** Raw data follows **
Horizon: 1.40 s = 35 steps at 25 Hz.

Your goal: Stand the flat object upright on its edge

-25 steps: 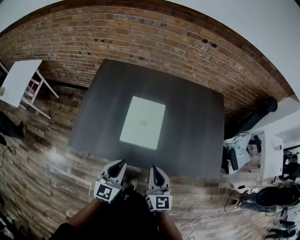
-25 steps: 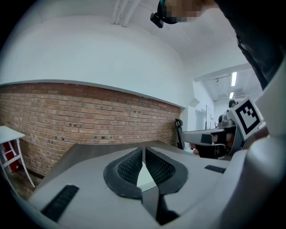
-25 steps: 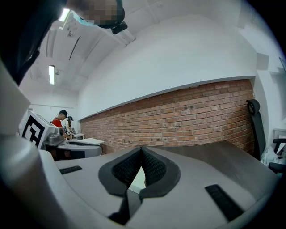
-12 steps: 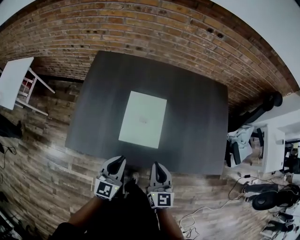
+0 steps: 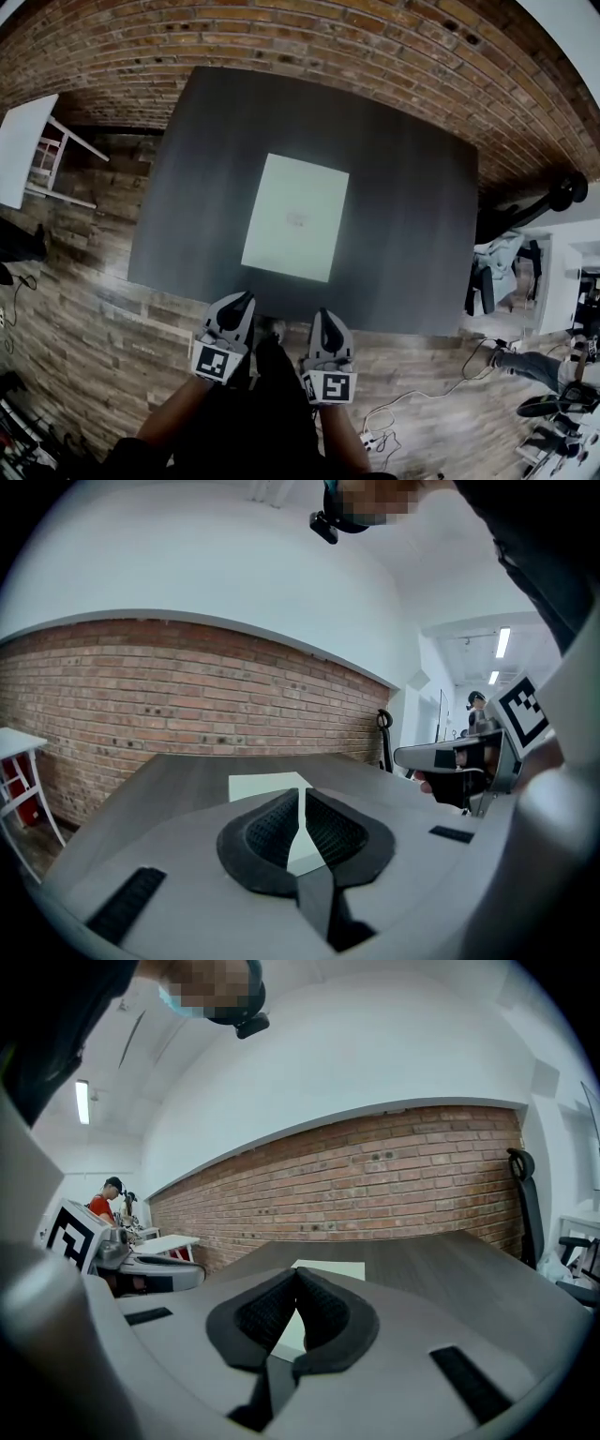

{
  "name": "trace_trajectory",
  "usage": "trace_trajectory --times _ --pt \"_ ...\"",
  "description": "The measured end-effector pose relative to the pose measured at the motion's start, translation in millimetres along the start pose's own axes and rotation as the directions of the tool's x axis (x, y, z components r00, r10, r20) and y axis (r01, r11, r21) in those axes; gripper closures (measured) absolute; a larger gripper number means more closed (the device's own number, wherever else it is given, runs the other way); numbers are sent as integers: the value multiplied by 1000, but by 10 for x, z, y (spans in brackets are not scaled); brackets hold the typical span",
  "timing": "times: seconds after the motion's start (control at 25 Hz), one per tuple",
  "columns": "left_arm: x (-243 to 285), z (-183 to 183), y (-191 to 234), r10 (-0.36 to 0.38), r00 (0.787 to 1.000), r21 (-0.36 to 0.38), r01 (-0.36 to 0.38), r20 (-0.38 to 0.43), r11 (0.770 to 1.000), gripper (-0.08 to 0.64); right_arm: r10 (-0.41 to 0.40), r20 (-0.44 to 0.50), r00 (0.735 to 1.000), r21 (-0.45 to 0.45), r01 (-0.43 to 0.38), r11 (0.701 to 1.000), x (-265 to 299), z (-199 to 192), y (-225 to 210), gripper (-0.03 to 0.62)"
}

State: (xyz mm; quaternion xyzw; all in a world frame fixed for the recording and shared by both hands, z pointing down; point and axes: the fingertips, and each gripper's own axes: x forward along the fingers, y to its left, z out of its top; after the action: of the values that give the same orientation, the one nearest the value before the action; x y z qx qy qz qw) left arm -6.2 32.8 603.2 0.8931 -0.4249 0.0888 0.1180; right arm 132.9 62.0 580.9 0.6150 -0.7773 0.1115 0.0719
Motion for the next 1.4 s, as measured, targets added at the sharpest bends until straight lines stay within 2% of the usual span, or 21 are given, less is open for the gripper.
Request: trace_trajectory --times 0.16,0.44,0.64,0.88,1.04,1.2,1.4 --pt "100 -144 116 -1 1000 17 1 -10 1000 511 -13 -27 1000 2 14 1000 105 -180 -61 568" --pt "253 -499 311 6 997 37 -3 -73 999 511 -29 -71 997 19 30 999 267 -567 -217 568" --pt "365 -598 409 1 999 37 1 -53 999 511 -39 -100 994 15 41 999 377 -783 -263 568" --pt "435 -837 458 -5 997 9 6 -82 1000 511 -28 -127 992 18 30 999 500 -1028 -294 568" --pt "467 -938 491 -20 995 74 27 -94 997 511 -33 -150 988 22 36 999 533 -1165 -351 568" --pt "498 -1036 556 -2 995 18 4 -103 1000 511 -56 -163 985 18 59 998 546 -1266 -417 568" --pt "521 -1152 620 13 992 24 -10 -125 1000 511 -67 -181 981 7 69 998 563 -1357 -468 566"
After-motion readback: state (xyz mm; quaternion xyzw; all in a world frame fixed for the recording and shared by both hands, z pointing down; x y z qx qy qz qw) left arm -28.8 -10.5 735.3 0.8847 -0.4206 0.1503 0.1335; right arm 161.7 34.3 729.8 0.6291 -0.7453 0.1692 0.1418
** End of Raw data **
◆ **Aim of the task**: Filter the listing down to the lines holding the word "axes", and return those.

◆ **Answer section**:
  "description": "The measured end-effector pose relative to the pose measured at the motion's start, translation in millimetres along the start pose's own axes and rotation as the directions of the tool's x axis (x, y, z components r00, r10, r20) and y axis (r01, r11, r21) in those axes; gripper closures (measured) absolute; a larger gripper number means more closed (the device's own number, wherever else it is given, runs the other way); numbers are sent as integers: the value multiplied by 1000, but by 10 for x, z, y (spans in brackets are not scaled); brackets hold the typical span",
State: (xyz mm; quaternion xyzw; all in a world frame fixed for the recording and shared by both hands, z pointing down; point and axes: the fingertips, and each gripper's own axes: x forward along the fingers, y to its left, z out of its top; after the action: of the values that give the same orientation, the one nearest the value before the action; x y z qx qy qz qw) left arm -6.2 32.8 603.2 0.8931 -0.4249 0.0888 0.1180; right arm 132.9 62.0 580.9 0.6150 -0.7773 0.1115 0.0719

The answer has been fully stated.